11. Third-Party Links and Services
Our website may contain links to third-party websites, applications, or services that are not operated or controlled by Chuys. This Privacy Policy does not apply to those third-party sites, and we are not responsible for the privacy practices or content of such external websites. We encourage you to review the privacy policies of any third-party websites you visit before providing any personal information.
Additionally, if you access our services through a third-party platform (such as a food delivery app or social media platform), the privacy practices of that third party will also apply, and you should review their privacy policies accordingly.
12. Do Not Track Signals
Some browsers transmit "Do Not Track" (DNT) signals to websites. Currently, there is no universally accepted standard for responding to DNT signals, and our website does not alter its data collection and usage practices in response to DNT signals.

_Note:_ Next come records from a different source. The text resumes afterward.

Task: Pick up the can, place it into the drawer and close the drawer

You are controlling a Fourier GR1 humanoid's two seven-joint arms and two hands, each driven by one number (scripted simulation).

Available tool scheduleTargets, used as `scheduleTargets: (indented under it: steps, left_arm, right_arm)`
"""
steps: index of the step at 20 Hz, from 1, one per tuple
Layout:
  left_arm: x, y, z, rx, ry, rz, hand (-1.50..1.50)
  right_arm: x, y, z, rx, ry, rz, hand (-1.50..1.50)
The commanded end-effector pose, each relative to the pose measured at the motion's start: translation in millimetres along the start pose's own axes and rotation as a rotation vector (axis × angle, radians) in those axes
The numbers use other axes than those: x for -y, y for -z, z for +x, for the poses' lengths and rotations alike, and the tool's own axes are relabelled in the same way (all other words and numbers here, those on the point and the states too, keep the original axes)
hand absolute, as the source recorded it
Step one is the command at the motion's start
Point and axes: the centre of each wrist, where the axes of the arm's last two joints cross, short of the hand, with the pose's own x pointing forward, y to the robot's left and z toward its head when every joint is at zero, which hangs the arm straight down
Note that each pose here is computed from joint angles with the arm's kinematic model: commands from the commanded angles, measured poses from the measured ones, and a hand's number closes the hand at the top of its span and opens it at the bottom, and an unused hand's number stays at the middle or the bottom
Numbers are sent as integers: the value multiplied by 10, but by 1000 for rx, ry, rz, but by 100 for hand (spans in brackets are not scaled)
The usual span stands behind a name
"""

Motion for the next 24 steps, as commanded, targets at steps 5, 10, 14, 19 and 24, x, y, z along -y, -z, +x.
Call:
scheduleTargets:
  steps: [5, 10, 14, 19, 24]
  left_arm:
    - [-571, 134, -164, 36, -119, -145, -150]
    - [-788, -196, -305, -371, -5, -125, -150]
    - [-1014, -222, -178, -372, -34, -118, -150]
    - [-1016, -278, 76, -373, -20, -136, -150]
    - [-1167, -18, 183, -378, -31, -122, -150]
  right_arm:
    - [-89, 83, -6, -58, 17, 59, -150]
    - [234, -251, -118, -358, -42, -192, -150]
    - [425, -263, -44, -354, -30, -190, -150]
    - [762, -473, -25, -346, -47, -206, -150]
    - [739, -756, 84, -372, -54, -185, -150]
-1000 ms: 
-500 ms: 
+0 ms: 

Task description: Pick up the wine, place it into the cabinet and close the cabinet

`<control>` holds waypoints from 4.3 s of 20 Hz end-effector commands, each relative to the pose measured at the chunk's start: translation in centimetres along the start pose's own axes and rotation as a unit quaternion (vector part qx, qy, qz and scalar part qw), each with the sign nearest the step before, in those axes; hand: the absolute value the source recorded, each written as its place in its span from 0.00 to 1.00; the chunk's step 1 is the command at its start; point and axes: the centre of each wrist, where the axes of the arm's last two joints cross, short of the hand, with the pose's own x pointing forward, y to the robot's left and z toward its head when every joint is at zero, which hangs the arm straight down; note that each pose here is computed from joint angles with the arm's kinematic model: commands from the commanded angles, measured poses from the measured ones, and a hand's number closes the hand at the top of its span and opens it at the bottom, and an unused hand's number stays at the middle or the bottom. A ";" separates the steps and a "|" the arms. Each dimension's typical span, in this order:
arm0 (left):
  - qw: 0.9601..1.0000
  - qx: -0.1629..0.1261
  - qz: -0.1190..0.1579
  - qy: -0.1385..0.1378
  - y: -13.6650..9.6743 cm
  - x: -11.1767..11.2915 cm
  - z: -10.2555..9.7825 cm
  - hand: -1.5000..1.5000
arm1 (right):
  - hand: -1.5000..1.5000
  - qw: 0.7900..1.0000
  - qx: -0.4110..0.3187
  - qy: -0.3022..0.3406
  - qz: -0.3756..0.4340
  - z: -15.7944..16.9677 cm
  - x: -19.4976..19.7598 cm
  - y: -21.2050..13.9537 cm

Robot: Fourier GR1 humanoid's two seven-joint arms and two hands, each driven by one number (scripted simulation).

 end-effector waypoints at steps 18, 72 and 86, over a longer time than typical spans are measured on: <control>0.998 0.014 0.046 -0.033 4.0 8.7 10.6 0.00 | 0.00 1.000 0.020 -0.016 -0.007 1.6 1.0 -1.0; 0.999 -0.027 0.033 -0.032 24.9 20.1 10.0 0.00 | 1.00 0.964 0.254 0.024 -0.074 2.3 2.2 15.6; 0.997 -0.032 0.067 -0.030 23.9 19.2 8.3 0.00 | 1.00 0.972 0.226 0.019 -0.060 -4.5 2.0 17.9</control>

We will continue to monitor developments in this area and update our practices as standards evolve.
13. California Shine the Light Law
California Civil Code Section 1798.83, known as the "Shine the Light" law, permits California residents to request, once per year, information about the categories of personal information we disclosed to third parties for direct marketing purposes during the preceding calendar year, and the names and addresses of those third parties. If you are a California resident and wish to make such a request, please contact us at [email protected].
14. How to File a Complaint With a Data Protection Authority
If you believe that we have violated your privacy rights or failed to comply with applicable privacy laws, you have the right to file a complaint with the appropriate regulatory authority.
14.1 For California Residents
California residents may file a complaint with the California Privacy Protection Agency (CPPA) or the California Attorney General's Office:
- California Privacy Protection Agency: cppa.ca.gov
- California Attorney General: oag.ca.gov/privacy
- Phone: (916) 210-6276
14.2 For All U.S. Residents
U.S. residents may file a complaint with the Federal Trade Commission (FTC), which is the primary federal consumer protection authority in the United States:
- FTC Website: ftc.gov/complaint
- FTC Helpline: 1-877-FTC-HELP (1-877-382-4357)
We encourage you to contact us first at [email protected] so that we have the opportunity to address your concerns before you escalate to a regulatory authority.
15. Changes to This Privacy Policy
We reserve the right to update or modify this Privacy Policy at any time to reflect changes in our business practices, legal requirements, or technology. When we make significant changes, we will notify you by:
- Posting the updated Privacy Policy on our website with a revised "Last Updated" date
- Sending an email notification to registered users (for material changes)
- Displaying a prominent notice on our website homepage
We encourage you to review this Privacy Policy periodically to stay informed about how we are protecting your personal information. Your continued use of our website and services after the effective date of any changes constitutes your acceptance of the updated Privacy Policy.
16. Contact Us
If you have any questions, concerns, or requests regarding this Privacy Policy or our privacy practices, or if you wish to exercise any of your privacy rights, please do not hesitate to contact us using the information below:
Privacy Inquiries — Chuys
- Company: Chuys
- Email: [email protected]
- Website: chuysmexfood.rest
We are committed to responding to all privacy-related inquiries within 45 days of receipt. For California residents exercising rights under the CCPA/CPRA, we will respond within the timeframes required by applicable law.
We value your trust and are committed to handling your personal information responsibly, transparently, and with the highest standards of privacy protection. Thank you for choosing Chuys.